- Assigned task:
I'd like the listing below copied exactly, with the images left out.

- Raw data:
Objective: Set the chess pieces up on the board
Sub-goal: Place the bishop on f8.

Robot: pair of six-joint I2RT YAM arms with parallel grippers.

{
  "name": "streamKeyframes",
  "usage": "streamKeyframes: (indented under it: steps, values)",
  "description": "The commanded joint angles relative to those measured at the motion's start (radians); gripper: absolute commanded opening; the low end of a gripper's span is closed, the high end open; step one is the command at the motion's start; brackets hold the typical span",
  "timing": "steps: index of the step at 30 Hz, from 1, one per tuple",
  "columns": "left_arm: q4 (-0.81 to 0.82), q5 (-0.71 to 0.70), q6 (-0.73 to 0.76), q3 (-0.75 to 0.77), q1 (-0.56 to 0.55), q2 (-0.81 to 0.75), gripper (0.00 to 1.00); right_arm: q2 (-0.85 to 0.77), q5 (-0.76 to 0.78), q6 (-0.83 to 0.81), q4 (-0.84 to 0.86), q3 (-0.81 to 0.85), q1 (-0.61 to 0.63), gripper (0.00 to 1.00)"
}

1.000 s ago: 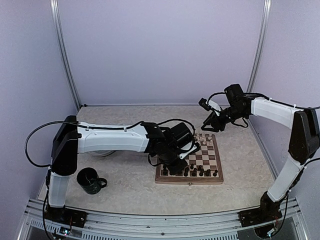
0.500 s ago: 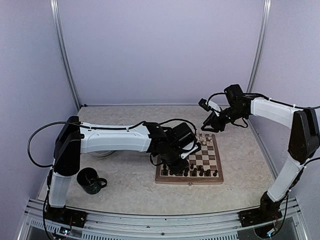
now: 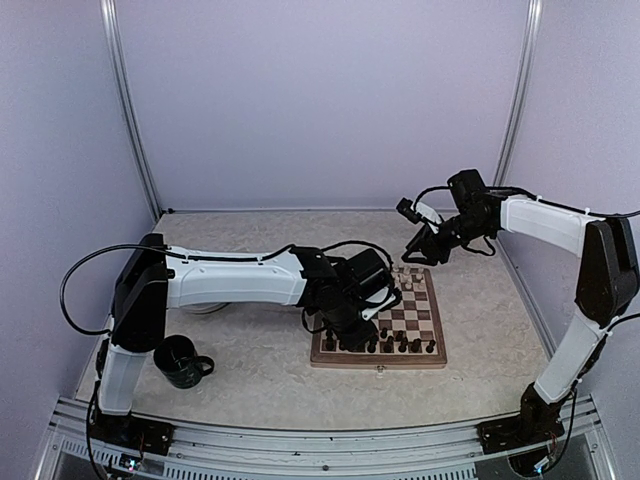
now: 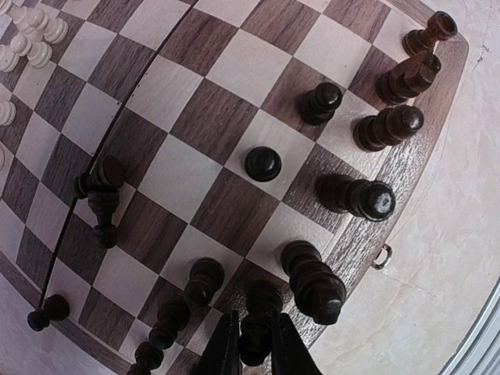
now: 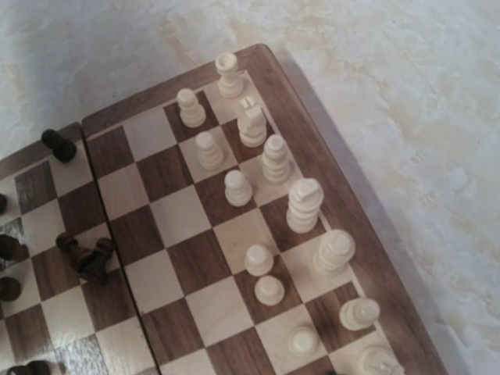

- Response below:
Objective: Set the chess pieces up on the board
Sub-goal: Place the bishop on f8.

Robot: pair of six-joint I2RT YAM arms with parallel grippers.

{
  "name": "streamKeyframes",
  "usage": "streamKeyframes: (indented under it: steps, values)",
  "description": "The commanded joint angles relative to those measured at the motion's start (radians); gripper: absolute commanded opening; the low end of a gripper's span is closed, the high end open; step one is the command at the motion's start; brackets hold the typical span",
  "timing": "steps: index of the step at 30 Hz, from 1, one per tuple",
  "columns": "left_arm: q4 (-0.81 to 0.82), q5 (-0.71 to 0.70), q6 (-0.73 to 0.76), q3 (-0.75 to 0.77), q1 (-0.56 to 0.55), q2 (-0.81 to 0.75), gripper (0.00 to 1.00); right_arm: q2 (-0.85 to 0.77), q5 (-0.76 to 0.78), q6 (-0.83 to 0.81), q4 (-0.84 to 0.86), q3 (-0.81 to 0.85), q1 (-0.61 to 0.63), gripper (0.00 to 1.00)"
}

1.000 s ago: 
0.500 s ago: 
now: 
now: 
now: 

What this exercise needed has been supplied.